Ulster parents were today urged to include more fruit and vegetables in their children's diet by adding them to lunchboxes.
As children across Northern Ireland return to school this week, healthy eating website eatincolour.com has been launched to offer helpful tips on how to incorporate fruit and vegetables into the lunchbox.
It comes as the Department of Health introduces new nutritional standards so that pupils are no longer able to buy foods high in fat and sugar from tuck shops and vending machines in schools across Northern Ireland.
Director of human health and nutrition at Safefood, Cliodhna Foley Nolan, said the eatincolour website offers helpful and practical advice to parents.
"There is strong evidence that a nutritional and varied diet certainly helps when it comes to energy and concentration levels of children," she said.
"A lot of anecdotal evidence from teachers tells of children falling asleep or being irritable and it is quite amazing that we as a population never question the importance of a healthy diet when it comes to athletes, yet when it comes to more ordinary people we need more convincing.
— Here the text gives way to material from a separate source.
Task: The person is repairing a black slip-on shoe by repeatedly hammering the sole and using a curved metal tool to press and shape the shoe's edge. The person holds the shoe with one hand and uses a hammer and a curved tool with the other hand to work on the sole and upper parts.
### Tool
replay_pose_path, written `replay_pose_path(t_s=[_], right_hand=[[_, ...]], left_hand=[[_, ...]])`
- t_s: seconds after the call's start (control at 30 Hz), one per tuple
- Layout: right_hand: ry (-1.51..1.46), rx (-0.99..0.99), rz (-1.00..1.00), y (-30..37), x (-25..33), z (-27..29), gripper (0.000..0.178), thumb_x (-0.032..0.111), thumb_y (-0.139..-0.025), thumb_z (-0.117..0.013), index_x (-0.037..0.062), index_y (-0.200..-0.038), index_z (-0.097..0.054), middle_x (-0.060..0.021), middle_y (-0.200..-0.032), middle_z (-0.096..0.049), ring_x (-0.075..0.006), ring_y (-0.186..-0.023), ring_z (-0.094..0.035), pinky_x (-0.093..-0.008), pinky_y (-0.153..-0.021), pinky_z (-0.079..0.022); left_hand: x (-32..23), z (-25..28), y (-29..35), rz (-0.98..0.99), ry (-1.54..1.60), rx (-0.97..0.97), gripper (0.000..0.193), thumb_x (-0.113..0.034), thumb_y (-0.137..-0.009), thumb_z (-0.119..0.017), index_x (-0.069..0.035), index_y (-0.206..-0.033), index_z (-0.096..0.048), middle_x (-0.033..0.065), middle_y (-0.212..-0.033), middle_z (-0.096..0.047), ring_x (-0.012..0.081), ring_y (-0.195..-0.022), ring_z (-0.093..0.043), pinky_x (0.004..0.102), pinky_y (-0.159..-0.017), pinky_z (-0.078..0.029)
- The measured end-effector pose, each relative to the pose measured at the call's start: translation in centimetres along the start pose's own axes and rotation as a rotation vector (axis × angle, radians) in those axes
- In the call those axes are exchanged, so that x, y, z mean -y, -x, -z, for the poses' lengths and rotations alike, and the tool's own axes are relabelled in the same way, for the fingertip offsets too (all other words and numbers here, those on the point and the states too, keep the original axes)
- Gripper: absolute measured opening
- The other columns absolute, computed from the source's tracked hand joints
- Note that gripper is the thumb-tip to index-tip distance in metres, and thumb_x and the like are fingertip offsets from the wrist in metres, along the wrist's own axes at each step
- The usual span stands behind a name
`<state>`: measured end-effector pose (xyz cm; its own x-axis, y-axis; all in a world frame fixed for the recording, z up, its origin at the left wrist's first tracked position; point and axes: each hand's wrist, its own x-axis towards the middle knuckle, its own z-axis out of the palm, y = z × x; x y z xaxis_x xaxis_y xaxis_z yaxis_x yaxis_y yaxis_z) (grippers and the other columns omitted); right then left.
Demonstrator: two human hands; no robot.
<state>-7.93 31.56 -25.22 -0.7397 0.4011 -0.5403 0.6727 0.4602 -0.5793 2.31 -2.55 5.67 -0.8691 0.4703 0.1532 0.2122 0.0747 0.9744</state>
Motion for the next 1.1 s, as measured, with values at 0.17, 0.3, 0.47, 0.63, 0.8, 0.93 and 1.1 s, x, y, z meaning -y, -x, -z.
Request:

However, don't try and change the world all at once.
"We would recommend taking things slowly by adding a piece of fruit to the lunchbox every day until the Hallowe'en break and then increasing the amount of fruit and vegetables gradually."
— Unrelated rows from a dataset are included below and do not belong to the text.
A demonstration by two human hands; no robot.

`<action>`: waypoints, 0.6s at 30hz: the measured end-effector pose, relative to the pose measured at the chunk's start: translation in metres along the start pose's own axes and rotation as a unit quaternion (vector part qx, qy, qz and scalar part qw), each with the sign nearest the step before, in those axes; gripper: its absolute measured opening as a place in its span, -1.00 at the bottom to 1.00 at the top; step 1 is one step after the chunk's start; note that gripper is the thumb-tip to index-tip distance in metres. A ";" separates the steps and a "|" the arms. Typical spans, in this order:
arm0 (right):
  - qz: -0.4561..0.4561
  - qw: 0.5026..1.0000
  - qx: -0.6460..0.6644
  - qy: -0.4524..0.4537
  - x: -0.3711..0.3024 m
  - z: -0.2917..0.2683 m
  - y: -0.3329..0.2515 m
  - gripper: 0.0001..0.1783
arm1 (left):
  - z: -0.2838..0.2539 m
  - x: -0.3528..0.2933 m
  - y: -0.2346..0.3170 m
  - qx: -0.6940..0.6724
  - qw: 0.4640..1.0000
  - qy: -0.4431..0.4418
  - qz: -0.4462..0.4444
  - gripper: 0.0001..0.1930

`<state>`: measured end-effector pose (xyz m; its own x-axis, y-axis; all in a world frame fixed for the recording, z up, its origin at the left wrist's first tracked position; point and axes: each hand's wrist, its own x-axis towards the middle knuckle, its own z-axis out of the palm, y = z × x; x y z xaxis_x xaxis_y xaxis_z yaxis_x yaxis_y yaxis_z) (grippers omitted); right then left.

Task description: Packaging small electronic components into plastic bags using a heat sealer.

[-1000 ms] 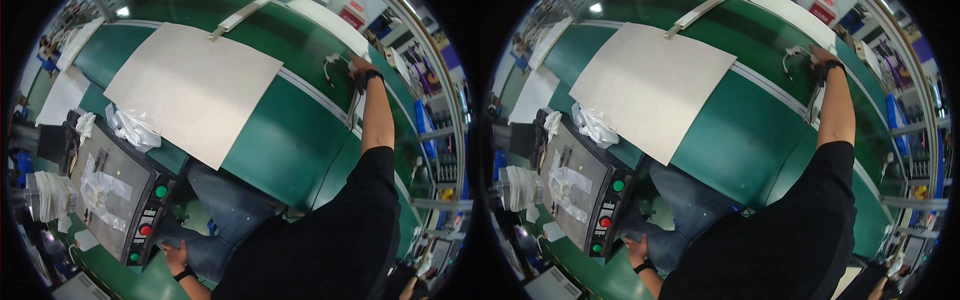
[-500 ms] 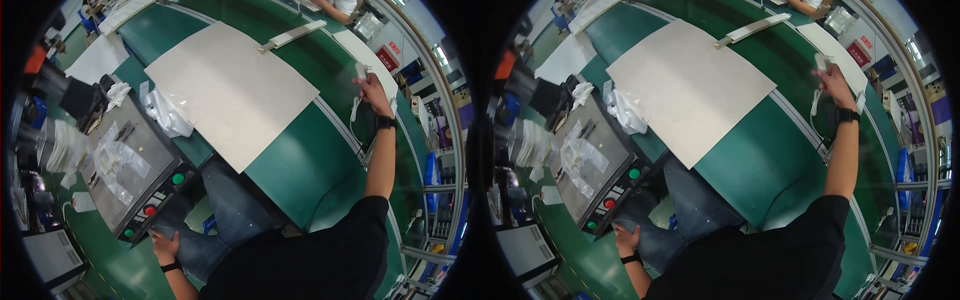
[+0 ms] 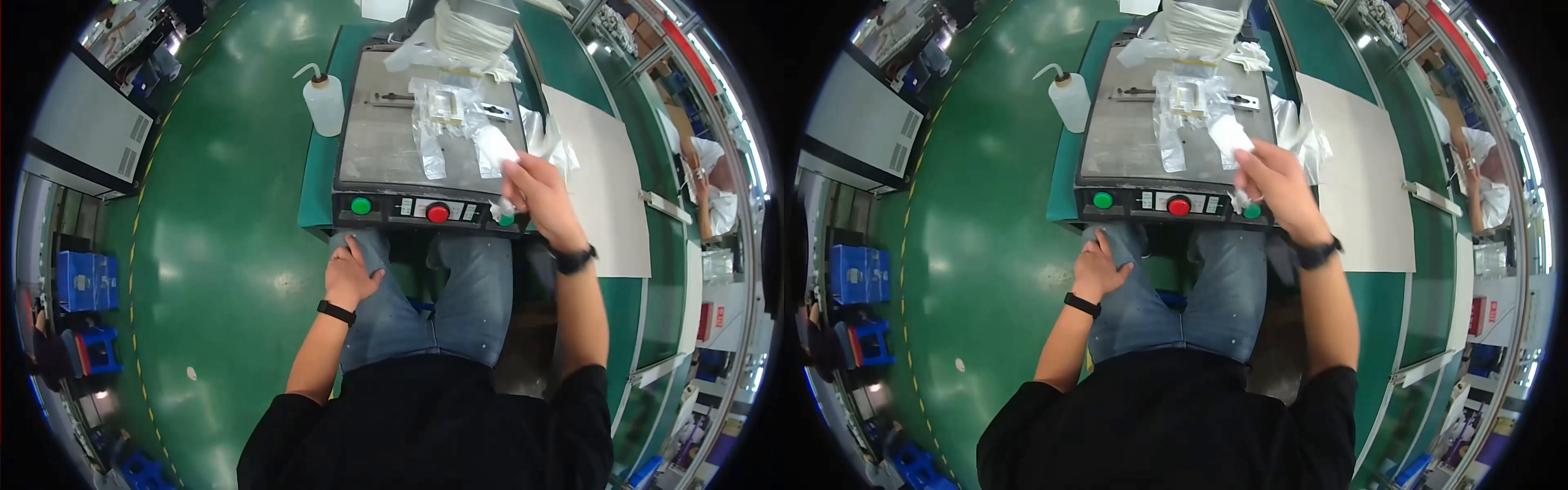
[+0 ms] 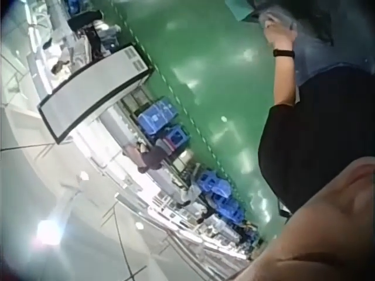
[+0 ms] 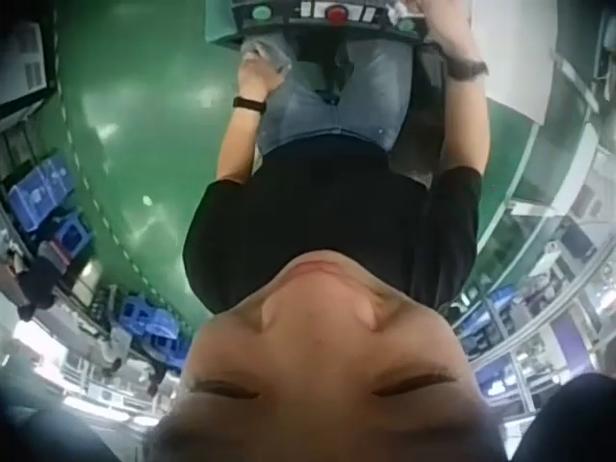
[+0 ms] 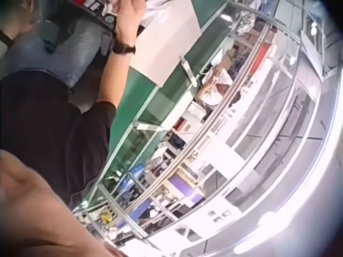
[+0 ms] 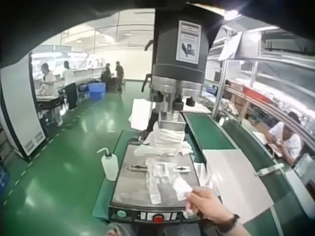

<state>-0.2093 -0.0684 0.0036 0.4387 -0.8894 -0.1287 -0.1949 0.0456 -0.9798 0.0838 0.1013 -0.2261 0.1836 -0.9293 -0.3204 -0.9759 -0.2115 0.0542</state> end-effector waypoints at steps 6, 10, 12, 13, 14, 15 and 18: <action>-0.181 0.865 -0.437 0.167 0.120 0.049 0.030 -0.69 | 0.003 -0.004 -0.008 -0.022 0.999 0.037 0.026 0.18; -0.110 0.757 -0.628 0.146 0.144 0.062 0.021 -0.57 | -0.010 -0.004 -0.009 -0.060 0.998 0.005 0.016 0.16; -0.062 0.758 -0.632 0.149 0.145 0.071 0.020 -0.49 | -0.011 -0.002 -0.012 -0.062 0.998 0.004 0.015 0.15; -0.036 0.759 -0.633 0.150 0.144 0.075 0.018 -0.45 | -0.009 -0.002 -0.012 -0.060 0.998 0.004 0.017 0.15; -0.034 0.759 -0.634 0.145 0.140 0.078 0.014 -0.45 | -0.008 -0.002 -0.013 -0.058 0.998 0.004 0.019 0.14; -0.067 0.743 -0.650 0.141 0.135 0.080 0.009 -0.42 | -0.007 -0.003 -0.016 -0.059 0.998 0.000 0.017 0.14; -0.133 0.709 -0.678 0.138 0.130 0.078 0.002 -0.36 | -0.011 -0.003 -0.026 -0.075 0.995 0.048 0.047 0.10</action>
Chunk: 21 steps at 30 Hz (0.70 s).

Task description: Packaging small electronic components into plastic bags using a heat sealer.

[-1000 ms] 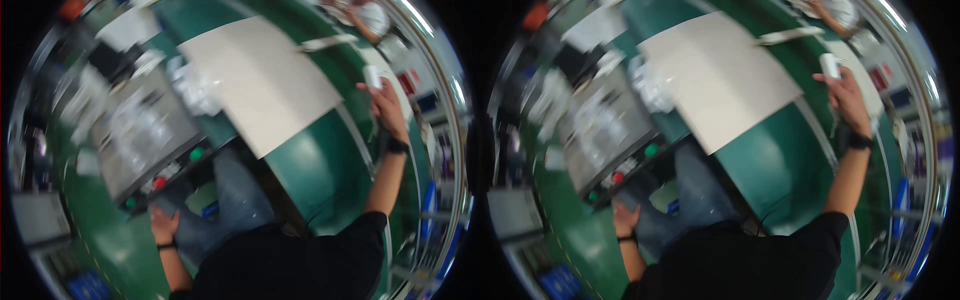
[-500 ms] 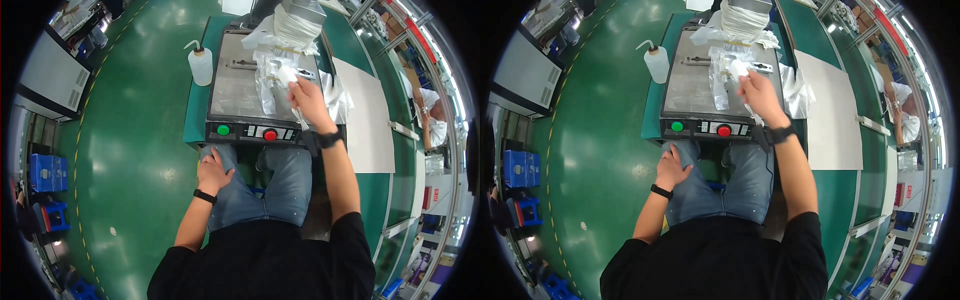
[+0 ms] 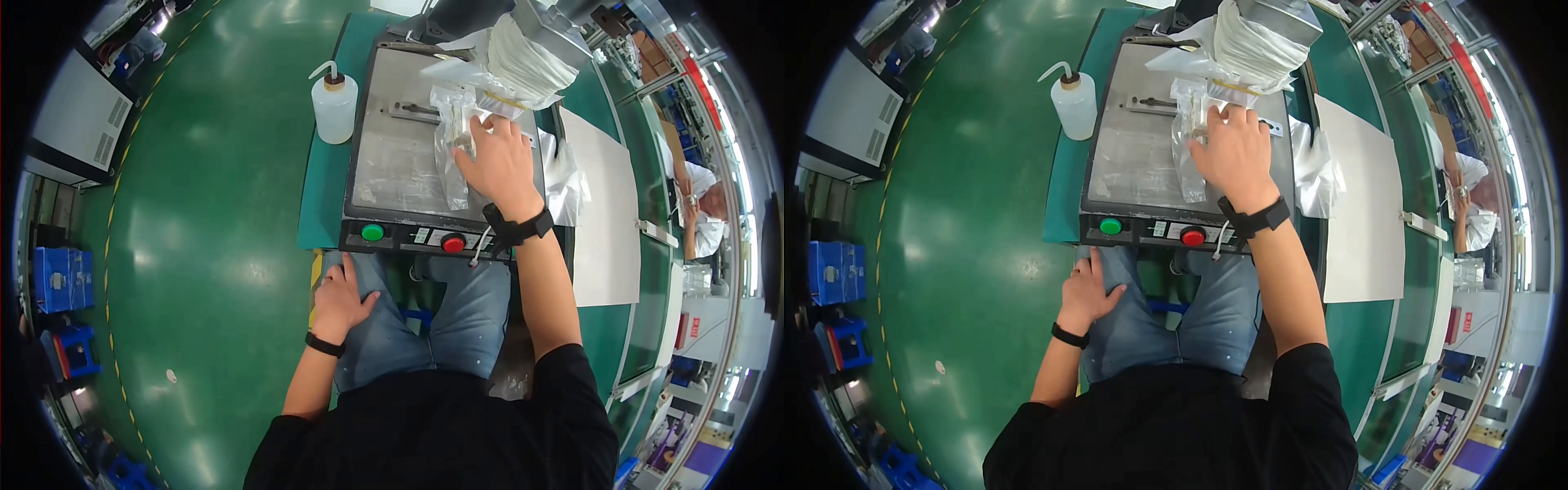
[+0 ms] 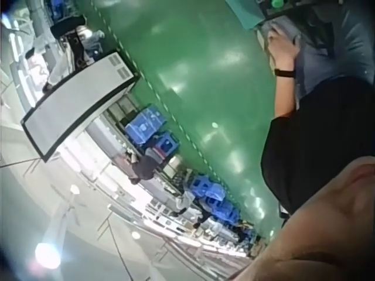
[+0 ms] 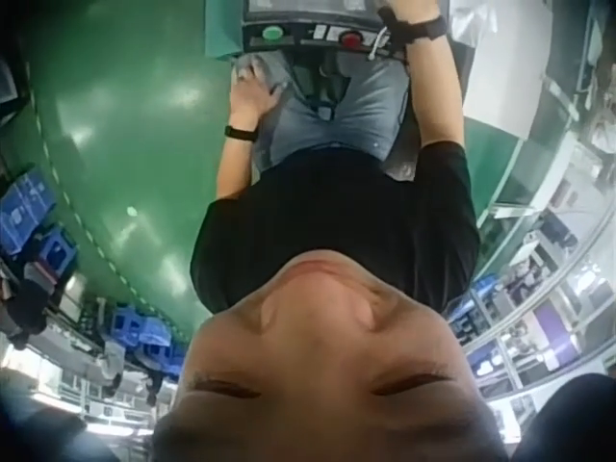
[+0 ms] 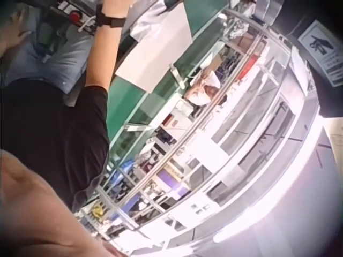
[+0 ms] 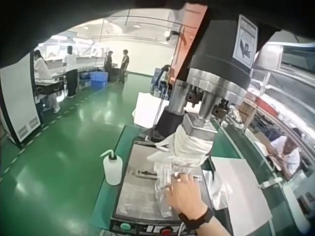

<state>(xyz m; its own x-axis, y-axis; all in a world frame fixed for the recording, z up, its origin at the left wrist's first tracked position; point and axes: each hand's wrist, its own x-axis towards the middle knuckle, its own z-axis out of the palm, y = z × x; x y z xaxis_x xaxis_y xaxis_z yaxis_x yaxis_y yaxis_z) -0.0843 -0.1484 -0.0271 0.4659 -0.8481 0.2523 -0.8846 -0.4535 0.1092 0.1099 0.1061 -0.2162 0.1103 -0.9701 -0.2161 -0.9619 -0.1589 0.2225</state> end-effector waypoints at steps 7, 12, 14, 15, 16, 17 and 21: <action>-0.032 0.990 0.139 0.000 -0.011 0.001 0.038 -0.36 | -0.088 -0.007 0.017 -0.182 0.977 0.052 0.096 -0.38; 0.008 0.938 0.319 0.133 -0.087 0.002 0.053 -0.59 | -0.108 0.018 0.045 -0.459 0.856 0.176 0.158 -0.84; 0.175 0.884 0.428 0.066 -0.137 -0.003 0.052 -0.69 | -0.107 0.027 0.050 -0.472 0.848 0.186 0.150 -0.88; 0.266 0.830 0.490 0.022 -0.159 0.008 0.053 -0.66 | -0.103 0.035 0.050 -0.488 0.839 0.191 0.146 -0.91; 0.265 0.828 0.493 0.021 -0.179 0.020 0.048 -0.66 | -0.097 0.038 0.050 -0.505 0.829 0.196 0.140 -0.94; 0.272 0.817 0.506 0.050 -0.196 0.031 0.046 -0.62 | -0.092 0.041 0.048 -0.503 0.830 0.196 0.140 -0.94; 0.233 0.819 0.504 0.146 -0.207 0.047 0.051 -0.60 | -0.082 0.045 0.042 -0.565 0.802 0.163 0.102 -0.91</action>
<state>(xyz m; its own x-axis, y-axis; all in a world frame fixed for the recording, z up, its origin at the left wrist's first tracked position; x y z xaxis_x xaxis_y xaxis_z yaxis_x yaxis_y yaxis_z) -0.2251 -0.0087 -0.1194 -0.0729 -0.9585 0.2756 -0.4288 -0.2193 -0.8764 0.0945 0.0411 -0.1390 0.2168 -0.9641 0.1532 -0.1475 0.1227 0.9814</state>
The website recommends that parents introduce foods such as spinach, soya beans and lentils - which are all high in iron - into the lunchbox.
It recognises that some children do not like the thought of spinach so says that parents should try incorporating it into the lunchbox by putting it into salads or hiding it in a pesto sauce and mixing with pasta.
It also says that apples and pears play a very important part of a child's concentration and energy at school.
Many kids suffer from constipation, due to a diet lacking in fibre which can lead to lethargy, distraction and even anxiety.
Fibre rich fruits like apples and pears, along with water and exercise, is the best most natural way to tackle constipation.
Oranges, melon and plums are also a great source of fibre.
A serving tip from eatincolour.com is to try cutting the fruit into small pieces and serving with a toothpick in Tupperware - even fussier kids will love the novelty of eating fruit like this and it's much less daunting than a whole apple than younger ones.
Cauliflower is rich in a neurotransmitter called acetylcholine and research has shown that it affects memory and concentration. Broccoli and cabbage are also good sources.
The classic cauliflower cheese, with cheese sauce and breadcrumbs, goes down well with most kids and can be eaten hot or cold.
Carbohydrates are key for the production of serotonin which helps to regulate sleep, mood, appetite and sensitivity and can be added to the lunchbox easily by including potato salad.